§ Problem to solve
How many lines of these entries hold the string "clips"? Answer with the number alone.

══════

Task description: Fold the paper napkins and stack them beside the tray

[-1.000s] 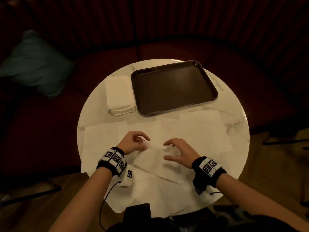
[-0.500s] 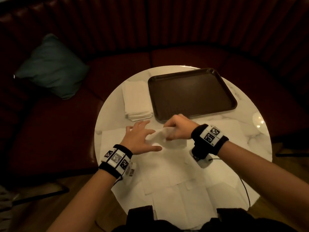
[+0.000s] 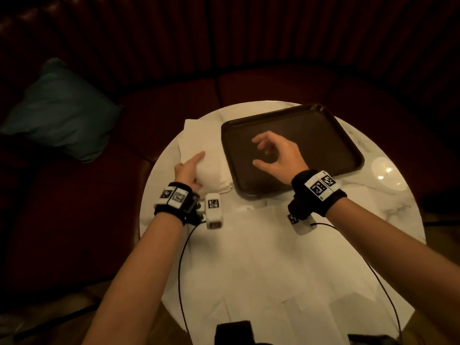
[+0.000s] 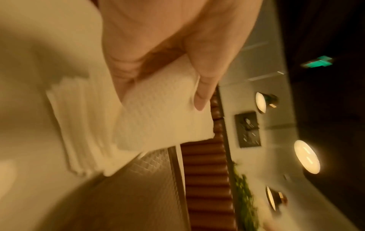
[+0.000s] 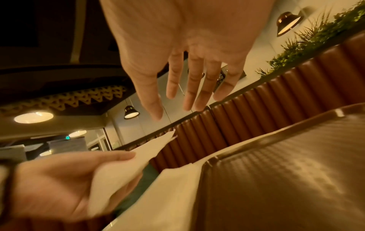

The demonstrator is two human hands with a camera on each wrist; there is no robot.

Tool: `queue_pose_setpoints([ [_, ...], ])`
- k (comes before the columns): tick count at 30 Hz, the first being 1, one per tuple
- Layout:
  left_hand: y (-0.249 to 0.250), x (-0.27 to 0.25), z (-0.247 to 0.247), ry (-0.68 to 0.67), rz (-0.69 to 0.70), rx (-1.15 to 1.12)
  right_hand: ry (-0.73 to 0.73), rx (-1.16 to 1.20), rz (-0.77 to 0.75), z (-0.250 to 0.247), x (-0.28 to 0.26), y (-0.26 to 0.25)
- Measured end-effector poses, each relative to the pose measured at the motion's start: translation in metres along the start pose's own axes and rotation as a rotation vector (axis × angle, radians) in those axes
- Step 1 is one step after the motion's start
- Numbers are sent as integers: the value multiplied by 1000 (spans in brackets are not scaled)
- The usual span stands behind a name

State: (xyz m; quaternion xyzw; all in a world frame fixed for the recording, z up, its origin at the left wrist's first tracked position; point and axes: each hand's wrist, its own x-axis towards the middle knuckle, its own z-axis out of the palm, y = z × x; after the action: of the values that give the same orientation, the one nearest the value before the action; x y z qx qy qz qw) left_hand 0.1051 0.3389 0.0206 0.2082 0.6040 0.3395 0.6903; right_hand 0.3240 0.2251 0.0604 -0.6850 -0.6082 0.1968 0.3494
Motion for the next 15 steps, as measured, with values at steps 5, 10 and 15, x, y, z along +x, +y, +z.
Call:
queue_pose_setpoints([
  [5, 5, 40, 19, 59, -123, 17, -80, 5, 87, 7, -18, 32],
  [10, -2, 58, 20, 89, -138, 149, -109, 22, 130, 12, -24, 48],
  [15, -12, 64, 6, 75, -211, 73, -101, 39, 144, 11, -23, 50],
])
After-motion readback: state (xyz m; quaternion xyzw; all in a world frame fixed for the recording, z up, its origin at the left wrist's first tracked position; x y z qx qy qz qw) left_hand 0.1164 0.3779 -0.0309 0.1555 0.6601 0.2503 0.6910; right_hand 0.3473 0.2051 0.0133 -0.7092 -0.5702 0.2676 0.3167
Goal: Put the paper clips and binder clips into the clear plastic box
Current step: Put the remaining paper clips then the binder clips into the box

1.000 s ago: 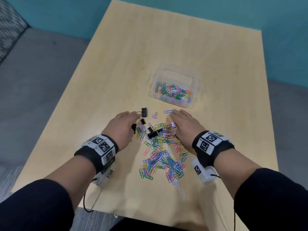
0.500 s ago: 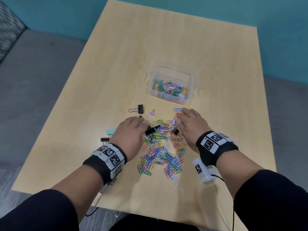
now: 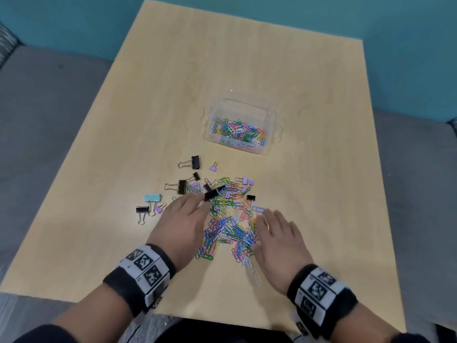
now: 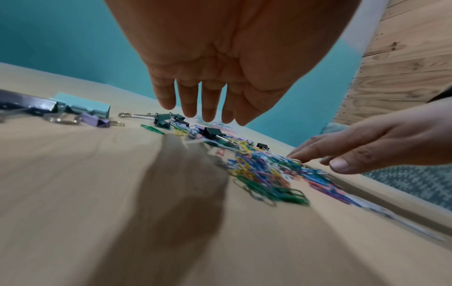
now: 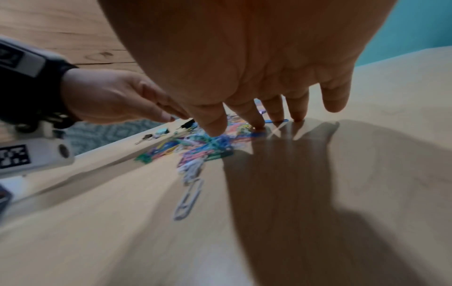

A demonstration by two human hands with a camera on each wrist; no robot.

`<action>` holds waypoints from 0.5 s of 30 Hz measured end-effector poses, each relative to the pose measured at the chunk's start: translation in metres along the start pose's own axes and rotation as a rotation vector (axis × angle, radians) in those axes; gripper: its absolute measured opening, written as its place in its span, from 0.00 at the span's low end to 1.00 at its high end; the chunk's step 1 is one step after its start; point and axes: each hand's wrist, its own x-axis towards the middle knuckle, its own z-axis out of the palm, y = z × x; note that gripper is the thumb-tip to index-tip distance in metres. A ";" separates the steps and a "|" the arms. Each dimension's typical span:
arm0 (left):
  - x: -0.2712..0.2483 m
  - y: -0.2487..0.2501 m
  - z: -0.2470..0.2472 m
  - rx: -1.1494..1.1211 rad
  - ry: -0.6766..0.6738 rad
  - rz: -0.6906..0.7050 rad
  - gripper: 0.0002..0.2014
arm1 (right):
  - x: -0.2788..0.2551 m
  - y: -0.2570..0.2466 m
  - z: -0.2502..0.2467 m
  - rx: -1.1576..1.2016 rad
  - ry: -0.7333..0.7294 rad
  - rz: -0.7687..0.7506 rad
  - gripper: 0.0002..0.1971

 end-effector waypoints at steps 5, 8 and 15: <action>-0.029 0.014 0.006 -0.037 0.012 0.032 0.22 | -0.007 -0.010 -0.009 0.085 0.102 -0.111 0.25; -0.036 0.021 0.007 -0.035 0.000 0.047 0.23 | 0.005 -0.012 -0.011 0.068 0.125 -0.164 0.25; -0.043 0.024 0.007 -0.016 0.021 0.073 0.22 | 0.016 0.005 -0.007 0.002 0.171 -0.131 0.19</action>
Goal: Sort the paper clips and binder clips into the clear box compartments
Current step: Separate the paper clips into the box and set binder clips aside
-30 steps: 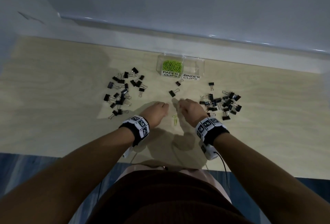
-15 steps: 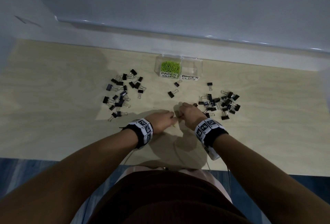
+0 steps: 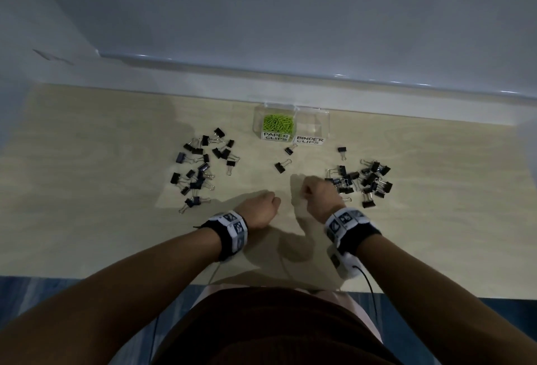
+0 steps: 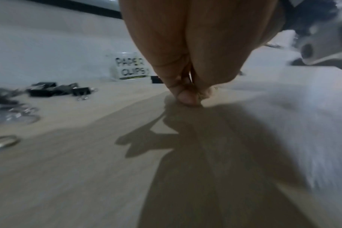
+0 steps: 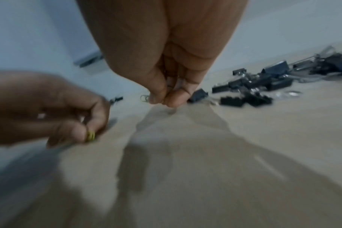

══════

§ Answer for the task
4